_Prompt_
Search each line below for "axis", then return the lines where it appears.

_Material to process_
★ ★ ★ ★ ★ ★ ★
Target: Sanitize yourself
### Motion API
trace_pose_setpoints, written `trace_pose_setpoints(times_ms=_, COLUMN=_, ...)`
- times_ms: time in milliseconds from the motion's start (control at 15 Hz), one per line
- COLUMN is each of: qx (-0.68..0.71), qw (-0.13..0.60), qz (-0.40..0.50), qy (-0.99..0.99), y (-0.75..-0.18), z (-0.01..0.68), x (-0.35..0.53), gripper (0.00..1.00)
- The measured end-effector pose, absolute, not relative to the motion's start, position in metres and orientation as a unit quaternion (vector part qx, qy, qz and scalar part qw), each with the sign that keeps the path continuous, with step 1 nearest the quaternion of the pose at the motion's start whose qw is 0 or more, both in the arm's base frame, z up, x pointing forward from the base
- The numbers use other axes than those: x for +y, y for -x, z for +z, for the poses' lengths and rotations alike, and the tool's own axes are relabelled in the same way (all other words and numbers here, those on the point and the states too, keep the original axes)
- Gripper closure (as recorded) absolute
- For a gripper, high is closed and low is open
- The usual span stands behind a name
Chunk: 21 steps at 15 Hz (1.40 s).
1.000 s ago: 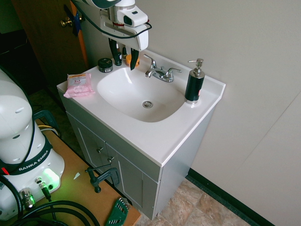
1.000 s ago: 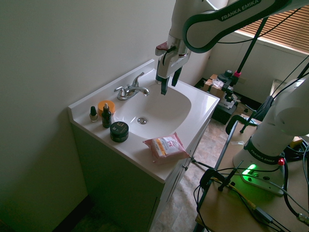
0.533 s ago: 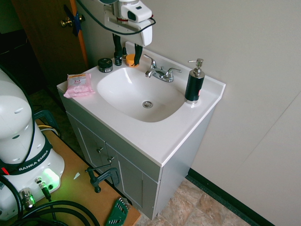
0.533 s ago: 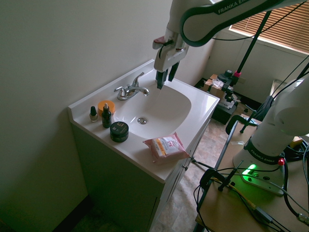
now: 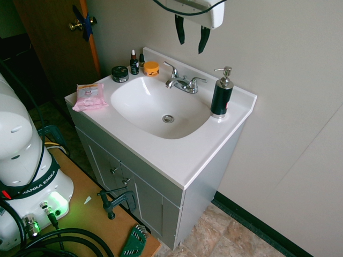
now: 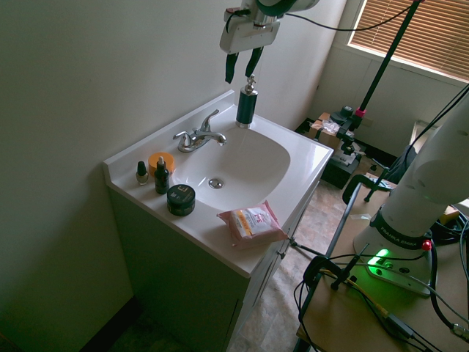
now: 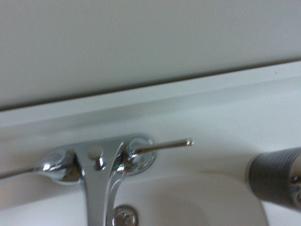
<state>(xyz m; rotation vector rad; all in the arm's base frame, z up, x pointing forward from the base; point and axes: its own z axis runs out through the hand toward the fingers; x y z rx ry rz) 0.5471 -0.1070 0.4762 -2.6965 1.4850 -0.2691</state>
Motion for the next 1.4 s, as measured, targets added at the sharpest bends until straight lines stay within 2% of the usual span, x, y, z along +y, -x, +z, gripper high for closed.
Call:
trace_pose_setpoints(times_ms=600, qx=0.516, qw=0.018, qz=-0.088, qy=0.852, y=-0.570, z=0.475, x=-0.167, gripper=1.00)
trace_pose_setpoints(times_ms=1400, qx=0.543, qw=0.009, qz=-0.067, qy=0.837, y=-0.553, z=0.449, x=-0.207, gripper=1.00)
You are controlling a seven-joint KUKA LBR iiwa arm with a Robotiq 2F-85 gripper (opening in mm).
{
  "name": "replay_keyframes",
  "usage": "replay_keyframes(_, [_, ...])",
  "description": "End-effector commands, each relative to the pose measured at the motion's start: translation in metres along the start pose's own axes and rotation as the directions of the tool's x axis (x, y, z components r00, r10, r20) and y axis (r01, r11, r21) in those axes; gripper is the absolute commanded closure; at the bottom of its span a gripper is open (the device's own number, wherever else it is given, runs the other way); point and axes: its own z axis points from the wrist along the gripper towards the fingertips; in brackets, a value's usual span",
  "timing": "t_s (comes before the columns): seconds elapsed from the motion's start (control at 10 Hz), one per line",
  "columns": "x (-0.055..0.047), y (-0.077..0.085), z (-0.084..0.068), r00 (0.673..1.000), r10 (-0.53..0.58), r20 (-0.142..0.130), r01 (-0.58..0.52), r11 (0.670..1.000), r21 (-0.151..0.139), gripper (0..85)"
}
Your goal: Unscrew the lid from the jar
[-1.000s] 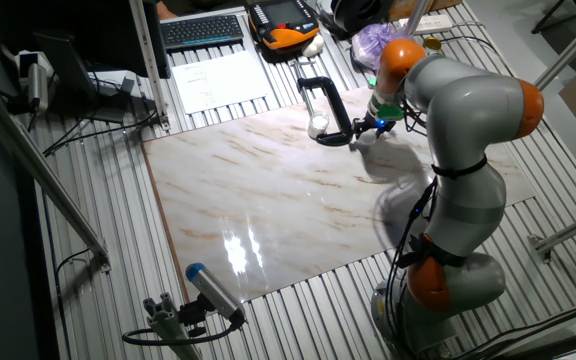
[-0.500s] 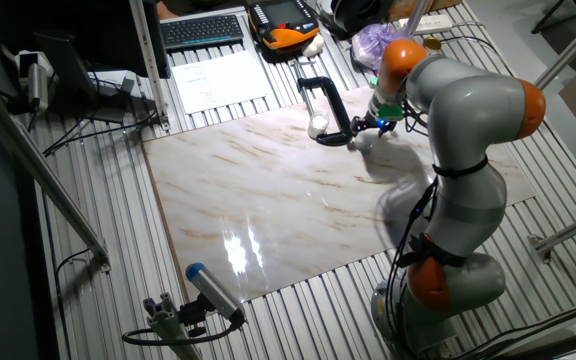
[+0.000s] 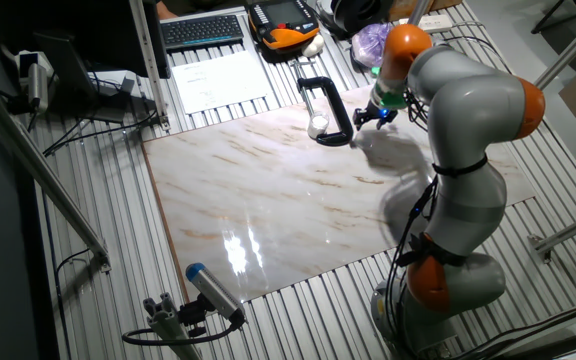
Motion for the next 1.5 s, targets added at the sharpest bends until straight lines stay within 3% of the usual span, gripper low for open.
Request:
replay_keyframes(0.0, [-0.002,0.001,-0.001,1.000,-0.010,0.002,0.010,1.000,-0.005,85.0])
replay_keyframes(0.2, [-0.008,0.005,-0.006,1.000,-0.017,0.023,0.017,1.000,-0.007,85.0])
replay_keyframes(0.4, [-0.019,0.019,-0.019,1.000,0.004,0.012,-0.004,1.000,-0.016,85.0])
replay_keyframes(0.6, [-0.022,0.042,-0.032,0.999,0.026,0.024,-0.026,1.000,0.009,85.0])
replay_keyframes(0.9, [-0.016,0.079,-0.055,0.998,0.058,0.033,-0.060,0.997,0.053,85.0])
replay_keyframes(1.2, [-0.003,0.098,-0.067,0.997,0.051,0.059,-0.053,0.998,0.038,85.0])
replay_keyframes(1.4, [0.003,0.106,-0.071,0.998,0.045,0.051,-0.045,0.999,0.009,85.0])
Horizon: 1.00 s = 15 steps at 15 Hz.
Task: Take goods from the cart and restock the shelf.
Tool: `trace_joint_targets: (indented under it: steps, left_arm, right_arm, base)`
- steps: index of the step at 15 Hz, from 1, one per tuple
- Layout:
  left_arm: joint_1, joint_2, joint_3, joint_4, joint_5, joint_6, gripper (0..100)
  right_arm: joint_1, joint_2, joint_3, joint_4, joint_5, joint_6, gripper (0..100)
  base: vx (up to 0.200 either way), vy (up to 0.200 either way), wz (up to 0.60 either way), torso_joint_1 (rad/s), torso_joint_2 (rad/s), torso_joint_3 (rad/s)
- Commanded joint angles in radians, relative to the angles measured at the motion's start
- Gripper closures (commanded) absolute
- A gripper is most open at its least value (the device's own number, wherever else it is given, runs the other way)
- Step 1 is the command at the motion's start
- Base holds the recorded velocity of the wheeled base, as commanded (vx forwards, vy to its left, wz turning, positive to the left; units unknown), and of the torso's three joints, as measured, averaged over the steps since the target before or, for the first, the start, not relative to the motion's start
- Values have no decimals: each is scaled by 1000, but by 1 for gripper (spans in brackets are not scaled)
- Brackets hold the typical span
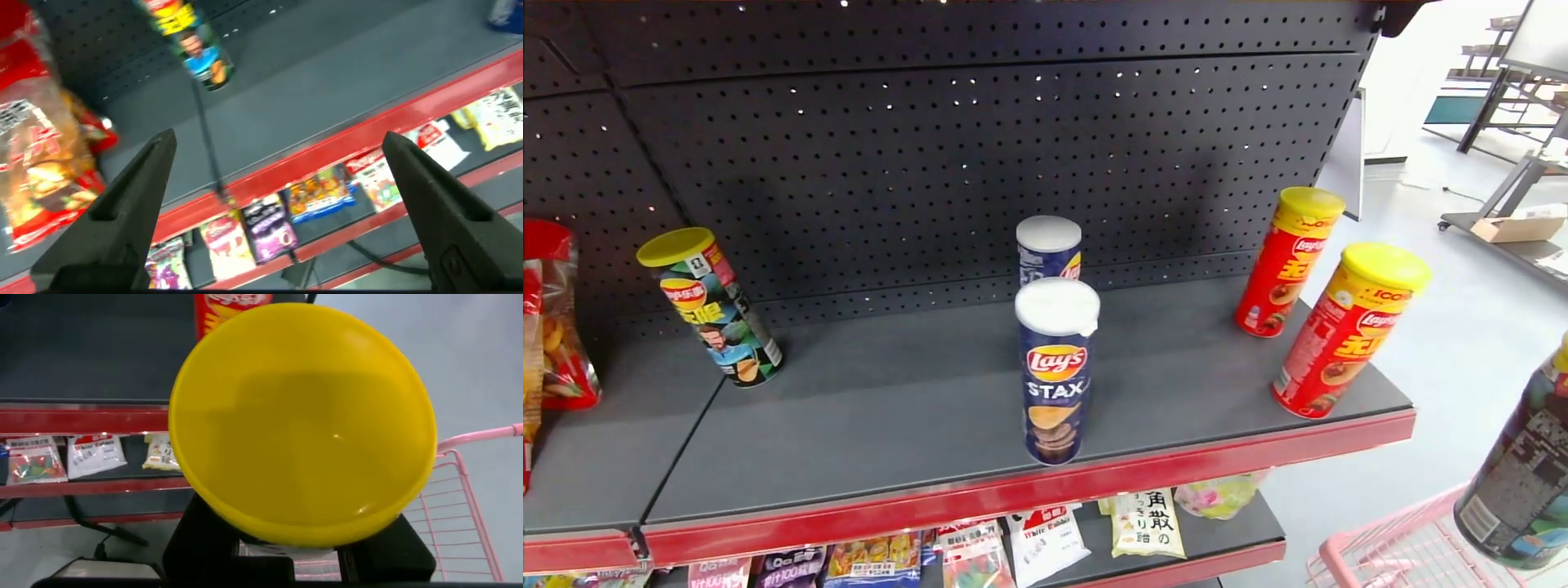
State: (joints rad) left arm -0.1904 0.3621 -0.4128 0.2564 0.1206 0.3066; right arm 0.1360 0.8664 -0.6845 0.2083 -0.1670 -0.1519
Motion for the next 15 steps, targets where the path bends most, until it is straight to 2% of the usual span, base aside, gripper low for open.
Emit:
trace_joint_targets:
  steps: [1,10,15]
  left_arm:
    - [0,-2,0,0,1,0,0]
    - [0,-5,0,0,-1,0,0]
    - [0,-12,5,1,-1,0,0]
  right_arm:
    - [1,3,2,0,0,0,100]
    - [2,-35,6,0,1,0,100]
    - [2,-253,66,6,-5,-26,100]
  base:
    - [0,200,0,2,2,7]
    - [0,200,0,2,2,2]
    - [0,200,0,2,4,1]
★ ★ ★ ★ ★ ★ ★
_Solved problem_
<state>(xyz m; rotation vector rad; all in the arm's base frame, z up, x pointing forward from the base; point and axes: its own z axis runs out through the hand toward the fingers; x y z rx ry rz) 0.5471 -0.1070 0.4762 -2.6965 1.4850 -0.2691</state>
  "description": "End-effector commands, each relative to the pose measured at the motion's start: translation in metres along the start pose's own axes and rotation as the directions of the tool's x axis (x, y, z components r00, r10, r20) and y axis (r01, r11, r21) in those axes; gripper is the absolute commanded closure; at the bottom of its span a gripper is open (the device's own number, wherever else it is given, runs the other way); point and axes: its own z axis points from the wrist along the gripper towards the fingertips; in brackets, a value's usual span",

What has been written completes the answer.